- **Aim of the task**
Each line from the one containing "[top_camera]" to the last line of the listing below is to be duplicated exactly, and no picture is to be carried over.

- **Information supplied**
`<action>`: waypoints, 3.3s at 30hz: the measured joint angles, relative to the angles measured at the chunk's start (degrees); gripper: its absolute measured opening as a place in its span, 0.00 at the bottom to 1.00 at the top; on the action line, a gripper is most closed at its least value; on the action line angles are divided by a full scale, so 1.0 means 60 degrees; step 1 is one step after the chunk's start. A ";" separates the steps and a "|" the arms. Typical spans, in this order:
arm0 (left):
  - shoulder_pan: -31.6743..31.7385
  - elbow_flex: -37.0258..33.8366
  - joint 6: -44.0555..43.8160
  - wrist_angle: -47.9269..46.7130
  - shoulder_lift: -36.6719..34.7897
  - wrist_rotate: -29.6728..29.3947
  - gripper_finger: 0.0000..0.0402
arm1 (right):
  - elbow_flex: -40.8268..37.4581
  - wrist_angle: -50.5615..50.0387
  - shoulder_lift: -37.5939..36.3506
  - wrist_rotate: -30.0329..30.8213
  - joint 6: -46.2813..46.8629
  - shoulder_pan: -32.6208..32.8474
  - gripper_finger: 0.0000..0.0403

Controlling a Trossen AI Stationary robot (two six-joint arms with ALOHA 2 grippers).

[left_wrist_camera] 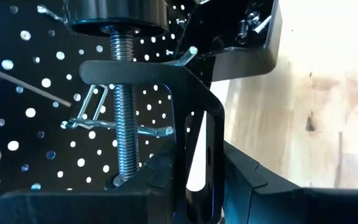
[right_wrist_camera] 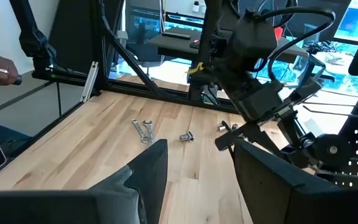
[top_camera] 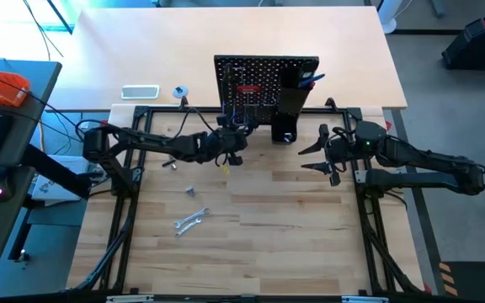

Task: Hang tools onto peg board
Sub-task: Hang the c-clamp on the peg board, then hang the wrench on the peg board

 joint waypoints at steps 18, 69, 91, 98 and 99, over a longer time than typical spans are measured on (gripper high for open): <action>0.0142 0.0007 0.1002 0.1120 0.0573 -0.1255 0.18 | 0.0000 0.0030 0.0018 0.0038 0.0041 0.0000 0.44; 0.0027 0.0007 0.0254 0.0594 0.0558 -0.1353 0.62 | 0.0000 0.0134 0.0018 0.0038 0.0298 0.0000 0.44; -0.0390 -0.0017 -0.1564 -0.1544 -0.0409 -0.1374 0.62 | 0.0000 -0.0076 0.0018 0.0049 0.0452 0.0264 0.44; -0.0620 -0.0015 -0.2111 -0.2265 -0.0728 -0.1133 0.62 | 0.0000 -0.0087 0.0015 0.0516 0.0337 0.0628 0.44; -0.0680 -0.0015 -0.2108 -0.2311 -0.0795 -0.1100 0.62 | 0.0000 -0.0087 0.0015 0.0542 0.0328 0.0650 0.44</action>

- **Answer for the task**
[top_camera] 

Task: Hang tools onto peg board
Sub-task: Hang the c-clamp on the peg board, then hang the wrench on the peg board

 joint waypoints at steps 18, 69, 91, 98 and 99, over a longer time than typical spans are measured on (gripper high for open): <action>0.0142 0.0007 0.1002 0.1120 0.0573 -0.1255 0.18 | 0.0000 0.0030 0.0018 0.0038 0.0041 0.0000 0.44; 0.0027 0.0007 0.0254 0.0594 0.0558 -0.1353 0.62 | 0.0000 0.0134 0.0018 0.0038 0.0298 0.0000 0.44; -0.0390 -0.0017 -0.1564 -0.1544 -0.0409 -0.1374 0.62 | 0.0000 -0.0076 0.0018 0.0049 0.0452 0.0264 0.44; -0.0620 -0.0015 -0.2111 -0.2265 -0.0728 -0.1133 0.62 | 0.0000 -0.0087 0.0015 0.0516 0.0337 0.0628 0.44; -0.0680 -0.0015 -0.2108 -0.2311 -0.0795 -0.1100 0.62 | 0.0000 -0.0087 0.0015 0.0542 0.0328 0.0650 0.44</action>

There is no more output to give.